(Adobe Stock Images)
The prisoner’s dilemma is a classic concept in game theory that illustrates a common problem faced in various scenarios involving decision-making and cooperation. Many early examination into strategic decision making centered around zero sum games. Basically, a zero sum game is where one person’s gain equals a corresponding loss to the other person. However, real-life decisions are often more complex than just choosing what benefits one person at the cost to another.
In the 1940s “game theory” was founded by the polymath John von Neumann. In 1940, at the beginning of the nuclear race, strategic decisions had nasty consequences if miscalculated. Basically, it is better to bomb than be bombed. Neumann’s work influenced decision with respect to economics, diplomacy, and warfare. In collaboration with Oskar Morgenstern, they explored situations where there were more than one stakeholder and decisions that were not zero-sum games (Dufwenburg, 2011).
The prisoner dilemma game is a game that includes the option of cooperation. Behavioral scientists have explored critical decision making utilizing information from research utilizing the prisoner dilemma game.
Key Definition:
The prisoner’s dilemma is a classic concept in game theory, butting two prisoners against each other, illustrating a basic principle of self interest (defecting) or mutual cooperation (loyalty) in decision making, and the consequential payoffs of each.
The Prisoner’s Dilemma
The backdrop of the prisoner’s dilemma is there are two prisoners charged with the same crime. Held separately, officials interrogate, hoping for a confession. Because of lack of evidence, the courts will only convict them of the larger crime if one of the prisoner confesses, implicating the other. If both prisoners confess, they will be charged with the higher crime. If neither confesses, they both will be charged with the lessor crime. And finally, if only one confesses, he is set free for having turned state’s evidence and is given a reward. The courts convict the other prisoner on the strength of the other’s testimony and is given a more severe sentence than if he had confessed.
Key Description:
Two members of a gang, A and B, are arrested. Prosecutors lack evidence to convict them of a major crime but can get them on a lesser charge, for which they’ll serve a year in prison. A and B can’t communicate with each other. Prosecutors offer each a deal—inform on the other and your sentence is reduced. There are four possible outcomes: Both A and B refuse to inform on each other: each serves one year. Both A and B inform on each other: each serves two years. A informs on B, who remains silent: A walks free and B serves three years. B informs on A, who remains silent: B walks and A serves three years (Sapolski, 2018, Kindle Location: 5,480).

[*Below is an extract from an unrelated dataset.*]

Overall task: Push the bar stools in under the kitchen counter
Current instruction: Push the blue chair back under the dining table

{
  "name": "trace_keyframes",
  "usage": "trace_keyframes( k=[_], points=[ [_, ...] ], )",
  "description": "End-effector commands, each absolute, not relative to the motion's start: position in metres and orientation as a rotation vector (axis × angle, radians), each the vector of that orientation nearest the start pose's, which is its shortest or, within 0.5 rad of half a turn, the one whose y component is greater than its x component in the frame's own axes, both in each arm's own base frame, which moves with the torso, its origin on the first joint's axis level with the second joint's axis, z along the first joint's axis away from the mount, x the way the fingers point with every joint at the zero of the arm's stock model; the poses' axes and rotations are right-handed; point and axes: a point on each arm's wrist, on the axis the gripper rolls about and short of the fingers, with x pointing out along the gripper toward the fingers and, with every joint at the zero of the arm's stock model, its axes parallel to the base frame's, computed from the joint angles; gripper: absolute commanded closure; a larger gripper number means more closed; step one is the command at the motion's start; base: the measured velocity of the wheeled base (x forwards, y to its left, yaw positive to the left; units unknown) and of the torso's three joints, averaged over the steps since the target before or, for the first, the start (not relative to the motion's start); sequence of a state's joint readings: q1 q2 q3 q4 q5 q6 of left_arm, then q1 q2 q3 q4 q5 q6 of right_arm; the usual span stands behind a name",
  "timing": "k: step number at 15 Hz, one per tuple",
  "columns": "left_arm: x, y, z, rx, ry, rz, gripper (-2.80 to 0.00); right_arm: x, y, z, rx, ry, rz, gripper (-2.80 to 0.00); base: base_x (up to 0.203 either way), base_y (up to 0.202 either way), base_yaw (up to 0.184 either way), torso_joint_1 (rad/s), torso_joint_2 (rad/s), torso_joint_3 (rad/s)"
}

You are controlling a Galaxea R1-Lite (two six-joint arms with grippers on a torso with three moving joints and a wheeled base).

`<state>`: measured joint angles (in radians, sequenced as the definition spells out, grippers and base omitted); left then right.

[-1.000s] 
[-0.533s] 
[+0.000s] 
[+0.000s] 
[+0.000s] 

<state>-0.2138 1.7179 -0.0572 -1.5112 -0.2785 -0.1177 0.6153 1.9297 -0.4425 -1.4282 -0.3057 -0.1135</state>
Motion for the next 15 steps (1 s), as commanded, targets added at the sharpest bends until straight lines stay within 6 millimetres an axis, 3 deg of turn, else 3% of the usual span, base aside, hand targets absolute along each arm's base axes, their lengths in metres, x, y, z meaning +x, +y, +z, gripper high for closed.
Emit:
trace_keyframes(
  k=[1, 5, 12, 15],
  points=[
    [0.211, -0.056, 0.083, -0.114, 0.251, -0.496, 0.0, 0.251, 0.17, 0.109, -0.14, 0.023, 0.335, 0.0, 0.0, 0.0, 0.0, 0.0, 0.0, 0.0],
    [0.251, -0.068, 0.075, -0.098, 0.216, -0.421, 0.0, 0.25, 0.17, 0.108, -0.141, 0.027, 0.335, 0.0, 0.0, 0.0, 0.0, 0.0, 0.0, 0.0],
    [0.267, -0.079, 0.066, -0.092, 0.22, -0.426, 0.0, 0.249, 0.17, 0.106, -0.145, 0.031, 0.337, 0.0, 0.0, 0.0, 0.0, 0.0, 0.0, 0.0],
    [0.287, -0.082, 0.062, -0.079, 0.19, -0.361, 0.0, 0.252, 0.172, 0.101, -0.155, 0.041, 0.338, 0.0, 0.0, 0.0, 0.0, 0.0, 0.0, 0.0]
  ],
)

The dilemma is that singularly it in the interest of each to confess no matter what the other does, however, it is in their collective interest to both hold out. There is no satisfactory solution to the paradox of this game. The simplicity of the prisoner’s dilemma is misleading because what seems rational from our own point of view, turns out to be detrimental in the end. Steven Pinker wrote “game theorists have shown that the best decision for each player individually is sometimes the worst decision for both collectively” (2011, Kindle location 7,209).
The Dilemma
In this dilemma, both prisoners have two choices: cooperate with each other by remaining loyal and refusing to confess to the crime or betray one another. The three potential outcomes of their decisions are:
- If both prisoners choose to cooperate, meaning they remain loyal to each other and stay silent, they will both receive a moderate sentence for a lesser offense. This outcome is often considered the most beneficial for both parties involved, as it minimizes their overall punishment.

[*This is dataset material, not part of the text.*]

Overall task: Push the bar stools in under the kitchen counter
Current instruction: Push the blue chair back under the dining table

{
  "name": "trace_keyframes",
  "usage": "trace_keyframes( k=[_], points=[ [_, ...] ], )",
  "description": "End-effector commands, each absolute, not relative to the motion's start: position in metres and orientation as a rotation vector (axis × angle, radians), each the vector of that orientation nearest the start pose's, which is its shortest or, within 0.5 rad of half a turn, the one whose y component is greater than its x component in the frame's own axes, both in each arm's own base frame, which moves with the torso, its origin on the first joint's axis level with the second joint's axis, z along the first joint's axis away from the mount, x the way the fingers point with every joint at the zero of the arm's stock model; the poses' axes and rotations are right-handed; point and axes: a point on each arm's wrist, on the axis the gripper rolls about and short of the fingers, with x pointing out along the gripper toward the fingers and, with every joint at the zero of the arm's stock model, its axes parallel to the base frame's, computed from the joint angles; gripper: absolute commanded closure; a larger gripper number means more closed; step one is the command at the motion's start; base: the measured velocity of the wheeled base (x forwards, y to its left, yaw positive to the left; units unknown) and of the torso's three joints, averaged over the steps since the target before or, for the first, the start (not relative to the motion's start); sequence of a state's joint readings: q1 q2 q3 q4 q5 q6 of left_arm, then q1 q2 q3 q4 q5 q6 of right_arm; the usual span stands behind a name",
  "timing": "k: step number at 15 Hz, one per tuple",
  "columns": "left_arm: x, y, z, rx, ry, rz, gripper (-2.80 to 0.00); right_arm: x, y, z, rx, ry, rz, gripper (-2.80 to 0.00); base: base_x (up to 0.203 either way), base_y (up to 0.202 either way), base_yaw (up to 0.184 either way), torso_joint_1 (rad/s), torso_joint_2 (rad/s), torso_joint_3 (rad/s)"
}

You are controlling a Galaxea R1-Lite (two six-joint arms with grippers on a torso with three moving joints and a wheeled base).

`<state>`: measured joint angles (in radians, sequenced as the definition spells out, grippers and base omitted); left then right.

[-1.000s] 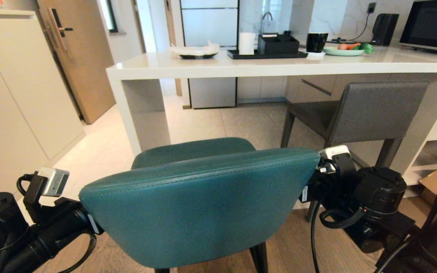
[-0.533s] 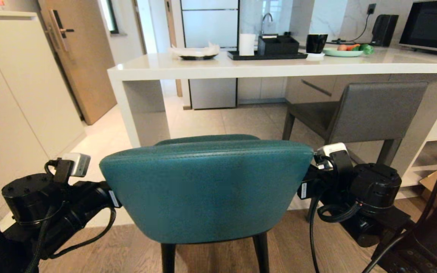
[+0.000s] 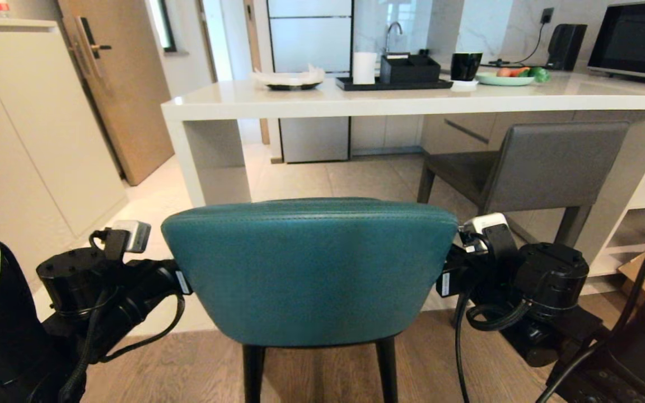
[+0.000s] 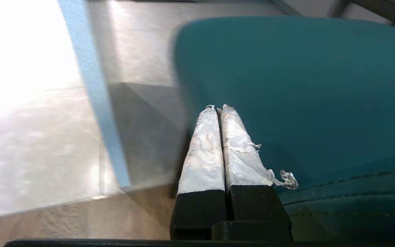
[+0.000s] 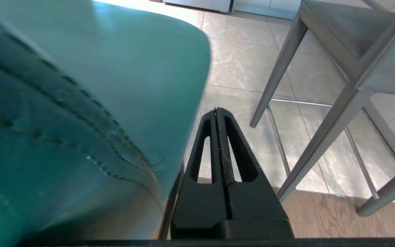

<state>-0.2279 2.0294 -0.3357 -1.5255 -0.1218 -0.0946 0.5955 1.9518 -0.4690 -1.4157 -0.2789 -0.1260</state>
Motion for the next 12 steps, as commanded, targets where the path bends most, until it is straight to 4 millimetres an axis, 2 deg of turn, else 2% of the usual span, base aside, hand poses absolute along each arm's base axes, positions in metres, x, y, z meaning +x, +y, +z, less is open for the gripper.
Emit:
trace_keyframes(
  k=[1, 3, 5, 7, 12],
  points=[
    [0.292, -0.082, 0.066, -0.08, 0.162, -0.334, 0.0, 0.254, 0.173, 0.099, -0.156, 0.045, 0.337, 0.0, 0.0, 0.0, 0.0, 0.0, 0.0, 0.0],
    [0.289, -0.082, 0.076, -0.085, 0.131, -0.341, 0.0, 0.259, 0.176, 0.101, -0.152, 0.032, 0.334, 0.0, 0.0, 0.0, 0.0, 0.0, 0.0, 0.0],
    [0.278, -0.083, 0.079, -0.09, 0.142, -0.359, 0.0, 0.273, 0.175, 0.106, -0.138, 0.001, 0.306, 0.0, 0.0, 0.0, 0.0, 0.0, 0.0, 0.0],
    [0.277, -0.085, 0.075, -0.089, 0.157, -0.363, 0.0, 0.288, 0.172, 0.106, -0.134, -0.007, 0.275, 0.0, 0.0, 0.0, 0.0, 0.0, 0.0, 0.0],
    [0.284, -0.091, 0.064, -0.083, 0.184, -0.373, 0.0, 0.312, 0.17, 0.117, -0.132, -0.028, 0.232, 0.0, 0.0, 0.0, 0.0, 0.0, 0.0, 0.0]
  ],
)
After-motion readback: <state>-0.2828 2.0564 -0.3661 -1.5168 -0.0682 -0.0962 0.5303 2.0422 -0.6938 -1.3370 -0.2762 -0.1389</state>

- If one prisoner remains loyal while the other betrays, the betrayer will receive a significantly reduced sentence or even go free, while the cooperating prisoner faces a harsher penalty. This scenario reflects the advantage a person may gain by exploiting the trust of their counterpart.
- If both prisoners choose to betray each other and confess, they will both receive a severe punishment. This outcome is considered the worst-case scenario since both individuals end up worse off than if they had remained loyal.
Mathematical Analysis
For evaluating data, researchers often assign a mathematical correlate to each potential outcome. For example, consider the punishment for outcome 1 as each prisoner receives a sentence of one year. Combined (1+1) the punishment is two years of incarceration. For outcome 2, one prisoner is set free and the other receives the maximum of four years. Combined (0+4) the punishment is three years of incarceration. For outcome 3, each prisoner receives the maximum of three years. Combined (3+3) the punishment is six years of incarceration.

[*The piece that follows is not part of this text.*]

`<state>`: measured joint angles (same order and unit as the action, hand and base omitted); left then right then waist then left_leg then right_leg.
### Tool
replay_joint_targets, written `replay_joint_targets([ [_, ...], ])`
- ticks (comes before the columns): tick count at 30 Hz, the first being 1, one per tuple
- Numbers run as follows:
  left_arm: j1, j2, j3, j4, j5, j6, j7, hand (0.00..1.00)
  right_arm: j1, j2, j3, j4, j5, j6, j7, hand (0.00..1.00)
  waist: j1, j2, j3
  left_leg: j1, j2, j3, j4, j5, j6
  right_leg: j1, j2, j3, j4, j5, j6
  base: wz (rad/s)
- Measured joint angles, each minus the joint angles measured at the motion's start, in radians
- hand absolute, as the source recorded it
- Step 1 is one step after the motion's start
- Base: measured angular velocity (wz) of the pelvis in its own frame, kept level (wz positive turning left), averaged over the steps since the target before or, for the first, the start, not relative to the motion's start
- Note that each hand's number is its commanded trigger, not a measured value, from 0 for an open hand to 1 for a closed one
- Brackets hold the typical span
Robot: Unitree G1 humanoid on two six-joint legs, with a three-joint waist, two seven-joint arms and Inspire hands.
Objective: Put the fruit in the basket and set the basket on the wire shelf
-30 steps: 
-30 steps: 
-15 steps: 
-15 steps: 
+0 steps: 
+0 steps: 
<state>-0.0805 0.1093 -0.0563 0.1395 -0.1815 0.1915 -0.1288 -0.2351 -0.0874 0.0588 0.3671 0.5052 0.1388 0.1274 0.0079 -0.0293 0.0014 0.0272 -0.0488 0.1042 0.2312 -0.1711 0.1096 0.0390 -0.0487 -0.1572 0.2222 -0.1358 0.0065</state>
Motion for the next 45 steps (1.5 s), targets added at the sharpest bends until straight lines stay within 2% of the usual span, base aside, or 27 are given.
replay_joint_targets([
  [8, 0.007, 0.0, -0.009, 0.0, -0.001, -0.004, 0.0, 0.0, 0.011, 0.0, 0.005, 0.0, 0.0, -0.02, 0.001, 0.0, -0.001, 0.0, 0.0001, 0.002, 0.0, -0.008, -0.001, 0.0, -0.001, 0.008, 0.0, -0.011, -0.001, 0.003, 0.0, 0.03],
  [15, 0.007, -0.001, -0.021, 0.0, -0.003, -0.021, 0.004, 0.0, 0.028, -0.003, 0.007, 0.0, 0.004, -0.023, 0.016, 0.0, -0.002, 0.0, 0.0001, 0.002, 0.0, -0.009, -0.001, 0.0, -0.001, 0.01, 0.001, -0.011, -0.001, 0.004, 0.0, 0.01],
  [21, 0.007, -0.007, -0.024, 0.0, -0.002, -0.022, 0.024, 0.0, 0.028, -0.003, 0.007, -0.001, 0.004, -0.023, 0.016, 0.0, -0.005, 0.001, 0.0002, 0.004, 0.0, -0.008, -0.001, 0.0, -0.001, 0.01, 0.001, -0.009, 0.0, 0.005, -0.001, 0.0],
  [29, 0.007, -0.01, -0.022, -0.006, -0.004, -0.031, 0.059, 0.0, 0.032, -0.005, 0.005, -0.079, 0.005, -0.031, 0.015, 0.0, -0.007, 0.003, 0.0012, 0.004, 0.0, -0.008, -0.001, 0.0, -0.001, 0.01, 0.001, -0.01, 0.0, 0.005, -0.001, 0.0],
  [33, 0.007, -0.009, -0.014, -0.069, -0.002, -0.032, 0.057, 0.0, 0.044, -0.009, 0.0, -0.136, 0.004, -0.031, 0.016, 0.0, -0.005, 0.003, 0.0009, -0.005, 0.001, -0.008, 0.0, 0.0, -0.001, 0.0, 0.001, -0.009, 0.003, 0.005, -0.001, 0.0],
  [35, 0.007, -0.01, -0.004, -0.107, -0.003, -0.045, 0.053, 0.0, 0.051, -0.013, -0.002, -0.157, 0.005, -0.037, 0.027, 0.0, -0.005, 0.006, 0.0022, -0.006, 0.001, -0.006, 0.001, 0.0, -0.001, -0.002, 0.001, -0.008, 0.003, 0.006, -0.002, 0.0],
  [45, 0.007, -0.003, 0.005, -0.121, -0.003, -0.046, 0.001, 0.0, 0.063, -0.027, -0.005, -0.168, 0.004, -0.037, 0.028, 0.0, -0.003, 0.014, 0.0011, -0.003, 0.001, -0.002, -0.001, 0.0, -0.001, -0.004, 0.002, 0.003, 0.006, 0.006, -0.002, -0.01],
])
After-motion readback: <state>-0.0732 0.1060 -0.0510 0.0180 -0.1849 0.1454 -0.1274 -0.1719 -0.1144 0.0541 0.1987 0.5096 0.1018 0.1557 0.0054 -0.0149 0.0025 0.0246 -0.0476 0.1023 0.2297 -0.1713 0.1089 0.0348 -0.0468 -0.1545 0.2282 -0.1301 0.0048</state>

The possible outcomes, however for a group differ from the possible outcomes of the individual.
For the Group:
- Group Outcome 1= (both remain loyal) two years (-2)
- Group Outcome 2= (one remains loyal) three years (-4)
- Group Outcome 3= (both defect) six years (-6)
For the Individual:
- Individual Outcome 1= (defect and confess to crime but partner doesn’t) Set free (0)
- Individual Outcome 2= (both remain loyal) one year (-1)
- Individual Outcome 3= (both defect and confess) three years (-3)
- Individual Outcome 4= (remain loyal but partner defects and confesses) three years (-4)
The prisoner’s dilemma highlights a conflict between self-interest and cooperation. Each prisoner faces the choice between maximizing their own benefit (individual outcome 1) or risking the greatest potential harm to themselves (individual outcome 4) in order to achieve a mutually beneficial outcome (group outcome 1). This dilemma is often used to analyze various social, economic, and political situations where the actions of individuals impact the collective as a whole.
The Prisoner Dilemma Tournaments
To research decision making, utilizing the prisoner’s dilemma over multiple rounds of play, social scientists organized tournaments where contestants submitted a strategy (always defect, always loyal, respond in kind, etc…). Robert Axelrod wrote about the multiple round experiment, “this changed the game from a one-move Prisoner’s Dilemma in which defection is the dominant choice, to an iterated Prisoner’s Dilemma in which conditional strategies are possible” (2006, Kindle location 1,107). Interestingly, the multiple round game significantly changed the long term benefits of cooperation (remaining loyal).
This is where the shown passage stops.